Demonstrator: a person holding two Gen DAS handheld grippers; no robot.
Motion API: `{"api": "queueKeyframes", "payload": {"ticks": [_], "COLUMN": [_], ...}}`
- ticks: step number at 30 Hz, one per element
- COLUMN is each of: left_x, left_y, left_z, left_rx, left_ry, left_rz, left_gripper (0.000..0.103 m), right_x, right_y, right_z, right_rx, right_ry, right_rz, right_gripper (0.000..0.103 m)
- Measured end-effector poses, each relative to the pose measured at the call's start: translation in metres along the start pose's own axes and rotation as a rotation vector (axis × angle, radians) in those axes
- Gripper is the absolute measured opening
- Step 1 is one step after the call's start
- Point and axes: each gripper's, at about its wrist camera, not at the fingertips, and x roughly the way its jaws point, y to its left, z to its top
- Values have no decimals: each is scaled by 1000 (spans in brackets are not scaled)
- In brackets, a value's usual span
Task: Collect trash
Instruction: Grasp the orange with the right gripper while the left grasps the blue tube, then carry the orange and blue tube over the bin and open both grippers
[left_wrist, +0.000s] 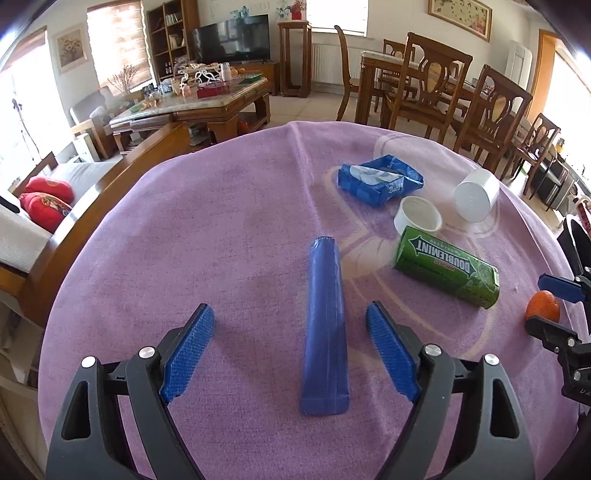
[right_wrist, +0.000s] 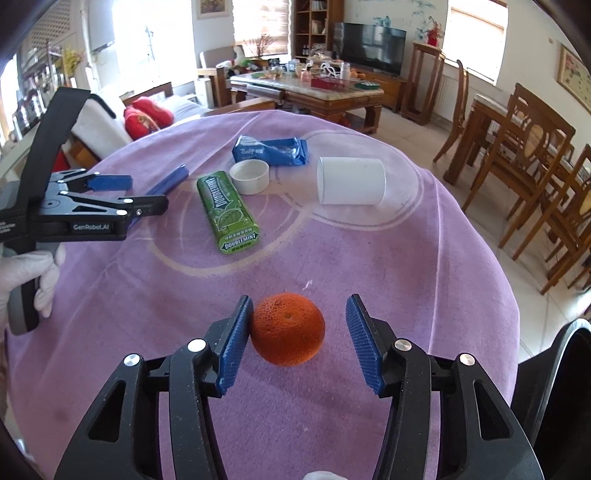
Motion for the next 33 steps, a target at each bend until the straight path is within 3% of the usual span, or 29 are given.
{"api": "queueKeyframes", "payload": {"ticks": [2,3,6,9,12,19,24,33], "left_x": [2,0,-5,-6,-14,-65,-99,-120], "left_y": [1,0,-1,0,3,-27,-82,-215], "left_z": [2,1,4,3,-1,-1,12,26], "left_rx": [3,9,37,38,9,-8,52,208], "left_ry": [0,-5,-13,-13,-52,-236,-332,-380], "left_rz": [1,3,27,23,-30,-152,-265,-454], "left_gripper": [83,75,17,15,14,14,14,14], "right_x": [3,4,4,0,-10,-48,-91,-179], "right_y": [4,6,7,2,-4,-34,-68,-162], "right_z": [0,1,0,-1,-5,-20,-32,-78], "right_rx": [-20,-28,-37,-9,26,139,244,413], "right_ry": [9,12,11,0,-32,-157,-269,-436], "right_rz": [-15,-22,-32,11,43,124,104,-42], "right_gripper": [41,38,37,37,37,37,37,37]}}
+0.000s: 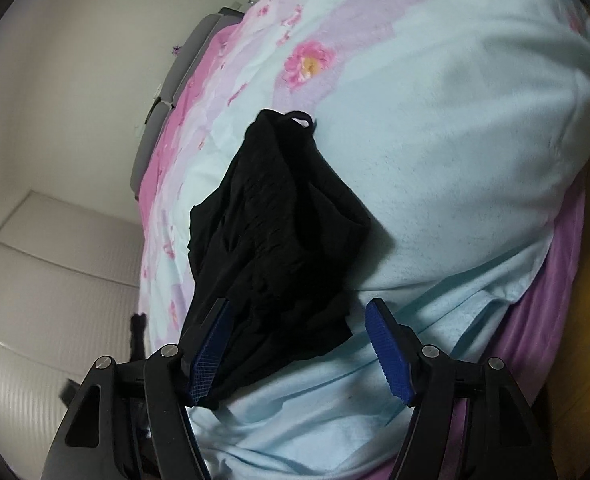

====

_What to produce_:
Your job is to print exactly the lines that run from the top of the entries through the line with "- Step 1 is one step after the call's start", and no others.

_Solution to this problem_:
Demonstrator: a person holding two Gen DAS handheld grippers; no robot.
Motion API: `{"api": "queueKeyframes", "payload": {"ticks": [_], "COLUMN": [_], ...}}`
- ticks: step number at 30 Hz, one per element
- COLUMN is each of: left_x, left_y, left_z, left_rx, left_ry, left_rz, left_gripper (0.000..0.103 m), right_x, right_y, right_z, right_rx, right_ry, right_rz, right_gripper (0.000..0.103 m)
- Measured end-effector poses, each relative to the pose measured at the call's start: translation in metres along the start pose's own axes and rotation as a rotation vector (axis × angle, radians) in those axes
- Gripper is the absolute measured opening
- Step 1 is one step after the call's start

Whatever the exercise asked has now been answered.